## Study material

Content starts

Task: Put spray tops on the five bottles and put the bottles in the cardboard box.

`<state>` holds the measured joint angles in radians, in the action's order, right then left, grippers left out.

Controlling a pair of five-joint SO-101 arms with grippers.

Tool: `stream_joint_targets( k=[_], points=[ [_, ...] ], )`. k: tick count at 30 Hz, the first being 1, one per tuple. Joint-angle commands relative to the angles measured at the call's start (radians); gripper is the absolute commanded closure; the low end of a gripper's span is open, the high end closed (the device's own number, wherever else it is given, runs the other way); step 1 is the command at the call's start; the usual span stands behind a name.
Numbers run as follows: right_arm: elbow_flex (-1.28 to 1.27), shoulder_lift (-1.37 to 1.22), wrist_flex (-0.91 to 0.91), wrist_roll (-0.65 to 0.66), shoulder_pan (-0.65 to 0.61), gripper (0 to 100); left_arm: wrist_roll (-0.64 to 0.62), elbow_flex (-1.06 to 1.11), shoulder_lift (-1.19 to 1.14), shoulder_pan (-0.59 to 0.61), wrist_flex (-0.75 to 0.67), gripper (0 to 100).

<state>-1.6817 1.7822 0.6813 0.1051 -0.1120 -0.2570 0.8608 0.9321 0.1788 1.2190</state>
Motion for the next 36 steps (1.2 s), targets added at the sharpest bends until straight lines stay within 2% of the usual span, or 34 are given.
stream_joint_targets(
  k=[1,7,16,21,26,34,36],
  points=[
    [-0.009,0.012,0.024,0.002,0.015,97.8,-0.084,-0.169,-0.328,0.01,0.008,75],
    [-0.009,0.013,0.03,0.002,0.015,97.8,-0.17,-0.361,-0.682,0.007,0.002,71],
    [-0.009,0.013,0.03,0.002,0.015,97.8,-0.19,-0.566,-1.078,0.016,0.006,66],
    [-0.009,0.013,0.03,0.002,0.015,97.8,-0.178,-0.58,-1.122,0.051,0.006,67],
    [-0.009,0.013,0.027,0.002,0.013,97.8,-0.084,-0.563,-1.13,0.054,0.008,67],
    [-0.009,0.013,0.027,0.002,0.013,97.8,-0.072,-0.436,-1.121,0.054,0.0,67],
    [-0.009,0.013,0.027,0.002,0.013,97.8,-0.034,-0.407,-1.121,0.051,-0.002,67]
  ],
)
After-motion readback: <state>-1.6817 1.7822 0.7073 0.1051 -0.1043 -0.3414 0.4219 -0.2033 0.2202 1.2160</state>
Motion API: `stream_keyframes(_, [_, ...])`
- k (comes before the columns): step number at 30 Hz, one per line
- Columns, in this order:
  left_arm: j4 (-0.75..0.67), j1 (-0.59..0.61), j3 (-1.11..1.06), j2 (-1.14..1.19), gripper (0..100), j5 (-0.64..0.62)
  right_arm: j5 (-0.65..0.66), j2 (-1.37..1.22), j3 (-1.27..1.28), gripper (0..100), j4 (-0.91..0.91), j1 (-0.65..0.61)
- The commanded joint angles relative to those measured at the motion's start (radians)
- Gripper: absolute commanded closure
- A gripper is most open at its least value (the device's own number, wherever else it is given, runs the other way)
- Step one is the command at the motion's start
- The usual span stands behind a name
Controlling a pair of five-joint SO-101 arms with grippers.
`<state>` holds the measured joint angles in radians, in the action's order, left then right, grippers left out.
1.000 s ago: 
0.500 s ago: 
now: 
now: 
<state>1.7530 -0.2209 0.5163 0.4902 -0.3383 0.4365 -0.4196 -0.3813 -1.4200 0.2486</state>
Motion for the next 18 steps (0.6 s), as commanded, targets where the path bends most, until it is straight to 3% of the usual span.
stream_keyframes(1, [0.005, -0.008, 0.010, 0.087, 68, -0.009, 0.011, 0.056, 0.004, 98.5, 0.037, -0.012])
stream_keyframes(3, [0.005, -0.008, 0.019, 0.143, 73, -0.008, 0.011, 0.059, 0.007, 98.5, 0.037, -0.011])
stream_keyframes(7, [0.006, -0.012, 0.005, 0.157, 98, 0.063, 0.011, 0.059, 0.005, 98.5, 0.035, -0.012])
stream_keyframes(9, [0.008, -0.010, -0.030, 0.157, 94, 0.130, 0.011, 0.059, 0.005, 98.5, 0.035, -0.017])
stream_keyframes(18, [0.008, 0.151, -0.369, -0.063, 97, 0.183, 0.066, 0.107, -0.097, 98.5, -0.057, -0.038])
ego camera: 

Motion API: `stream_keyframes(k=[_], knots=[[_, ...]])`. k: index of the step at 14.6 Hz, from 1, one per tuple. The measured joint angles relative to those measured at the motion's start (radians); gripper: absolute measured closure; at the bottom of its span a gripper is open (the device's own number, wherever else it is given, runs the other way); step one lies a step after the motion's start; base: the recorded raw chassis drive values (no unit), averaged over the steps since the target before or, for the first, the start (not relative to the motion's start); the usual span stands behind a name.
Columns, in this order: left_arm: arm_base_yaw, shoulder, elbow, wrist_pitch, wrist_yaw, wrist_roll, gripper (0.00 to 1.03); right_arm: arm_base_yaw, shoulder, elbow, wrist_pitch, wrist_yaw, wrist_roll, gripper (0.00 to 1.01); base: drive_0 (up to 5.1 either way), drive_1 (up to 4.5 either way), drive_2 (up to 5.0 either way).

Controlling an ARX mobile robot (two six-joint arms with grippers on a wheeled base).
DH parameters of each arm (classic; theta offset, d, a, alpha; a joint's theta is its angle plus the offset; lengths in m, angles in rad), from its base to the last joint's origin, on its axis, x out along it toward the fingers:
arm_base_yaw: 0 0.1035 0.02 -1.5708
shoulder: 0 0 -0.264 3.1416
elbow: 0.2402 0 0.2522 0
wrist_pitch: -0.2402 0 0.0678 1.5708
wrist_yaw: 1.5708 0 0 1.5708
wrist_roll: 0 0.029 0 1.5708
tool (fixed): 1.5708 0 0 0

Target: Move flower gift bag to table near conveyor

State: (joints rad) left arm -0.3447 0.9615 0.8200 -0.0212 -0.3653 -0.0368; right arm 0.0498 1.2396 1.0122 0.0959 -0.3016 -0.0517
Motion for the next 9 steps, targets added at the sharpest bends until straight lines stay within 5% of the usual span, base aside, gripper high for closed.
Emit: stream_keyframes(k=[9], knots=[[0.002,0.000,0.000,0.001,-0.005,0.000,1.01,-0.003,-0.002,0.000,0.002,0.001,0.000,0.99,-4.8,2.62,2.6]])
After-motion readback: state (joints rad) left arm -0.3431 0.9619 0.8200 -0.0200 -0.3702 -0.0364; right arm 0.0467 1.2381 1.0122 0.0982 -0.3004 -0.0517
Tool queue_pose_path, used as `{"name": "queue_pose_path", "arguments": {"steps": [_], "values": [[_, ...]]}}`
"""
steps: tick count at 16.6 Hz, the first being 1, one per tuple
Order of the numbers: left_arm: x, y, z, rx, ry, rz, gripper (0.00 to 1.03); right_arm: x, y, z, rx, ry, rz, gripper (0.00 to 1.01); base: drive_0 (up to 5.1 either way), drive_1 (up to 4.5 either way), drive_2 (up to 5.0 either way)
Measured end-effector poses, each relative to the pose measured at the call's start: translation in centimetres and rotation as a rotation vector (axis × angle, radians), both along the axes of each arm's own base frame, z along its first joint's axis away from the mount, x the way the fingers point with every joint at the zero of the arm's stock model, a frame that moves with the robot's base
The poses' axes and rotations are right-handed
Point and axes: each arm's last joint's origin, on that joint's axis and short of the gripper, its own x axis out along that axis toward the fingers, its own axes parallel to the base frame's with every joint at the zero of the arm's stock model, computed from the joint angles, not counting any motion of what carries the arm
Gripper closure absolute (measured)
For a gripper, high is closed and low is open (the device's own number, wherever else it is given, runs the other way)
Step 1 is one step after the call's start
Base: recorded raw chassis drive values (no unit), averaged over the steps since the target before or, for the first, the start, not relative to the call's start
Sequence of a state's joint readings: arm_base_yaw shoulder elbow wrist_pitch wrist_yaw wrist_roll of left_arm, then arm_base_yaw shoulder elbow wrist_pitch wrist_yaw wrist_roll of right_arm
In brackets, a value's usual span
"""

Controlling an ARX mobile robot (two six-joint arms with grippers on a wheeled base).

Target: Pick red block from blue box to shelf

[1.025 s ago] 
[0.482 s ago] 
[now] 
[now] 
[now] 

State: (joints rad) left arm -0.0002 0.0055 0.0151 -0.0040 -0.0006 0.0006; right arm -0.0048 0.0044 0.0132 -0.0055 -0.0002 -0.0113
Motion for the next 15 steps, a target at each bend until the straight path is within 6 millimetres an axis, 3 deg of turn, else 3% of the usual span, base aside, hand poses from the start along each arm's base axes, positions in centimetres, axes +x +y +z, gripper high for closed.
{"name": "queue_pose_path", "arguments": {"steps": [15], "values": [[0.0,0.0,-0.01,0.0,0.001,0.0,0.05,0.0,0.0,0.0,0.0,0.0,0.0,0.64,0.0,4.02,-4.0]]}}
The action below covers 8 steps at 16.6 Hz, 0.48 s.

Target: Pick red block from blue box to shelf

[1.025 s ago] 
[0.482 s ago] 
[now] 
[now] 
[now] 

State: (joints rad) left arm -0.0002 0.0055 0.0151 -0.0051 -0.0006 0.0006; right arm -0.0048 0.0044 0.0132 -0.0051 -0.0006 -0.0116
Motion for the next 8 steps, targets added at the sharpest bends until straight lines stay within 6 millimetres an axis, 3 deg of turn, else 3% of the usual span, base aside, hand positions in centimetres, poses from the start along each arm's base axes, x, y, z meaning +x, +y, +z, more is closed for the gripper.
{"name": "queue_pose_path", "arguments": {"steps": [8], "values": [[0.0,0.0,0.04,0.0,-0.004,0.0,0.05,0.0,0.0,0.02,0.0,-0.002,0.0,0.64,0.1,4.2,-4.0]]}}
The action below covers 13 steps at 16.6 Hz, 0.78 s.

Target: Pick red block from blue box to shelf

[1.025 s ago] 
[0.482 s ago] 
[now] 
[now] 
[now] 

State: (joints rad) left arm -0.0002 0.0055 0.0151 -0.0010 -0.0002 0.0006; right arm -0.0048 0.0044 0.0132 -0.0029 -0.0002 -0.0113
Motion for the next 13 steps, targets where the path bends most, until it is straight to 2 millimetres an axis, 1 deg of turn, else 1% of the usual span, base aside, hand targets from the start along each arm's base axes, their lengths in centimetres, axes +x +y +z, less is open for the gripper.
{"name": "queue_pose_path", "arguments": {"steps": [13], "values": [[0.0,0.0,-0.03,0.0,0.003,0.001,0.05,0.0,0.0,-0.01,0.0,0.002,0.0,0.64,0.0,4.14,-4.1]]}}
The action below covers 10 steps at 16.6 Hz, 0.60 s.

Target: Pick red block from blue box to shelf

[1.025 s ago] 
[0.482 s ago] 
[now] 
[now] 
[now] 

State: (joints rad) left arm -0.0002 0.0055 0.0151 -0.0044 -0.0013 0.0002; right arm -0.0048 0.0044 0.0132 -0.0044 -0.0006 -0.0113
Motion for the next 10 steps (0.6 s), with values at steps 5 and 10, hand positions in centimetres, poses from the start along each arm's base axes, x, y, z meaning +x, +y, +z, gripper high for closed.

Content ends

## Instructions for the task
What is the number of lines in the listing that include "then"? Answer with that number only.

## Exercise answer
3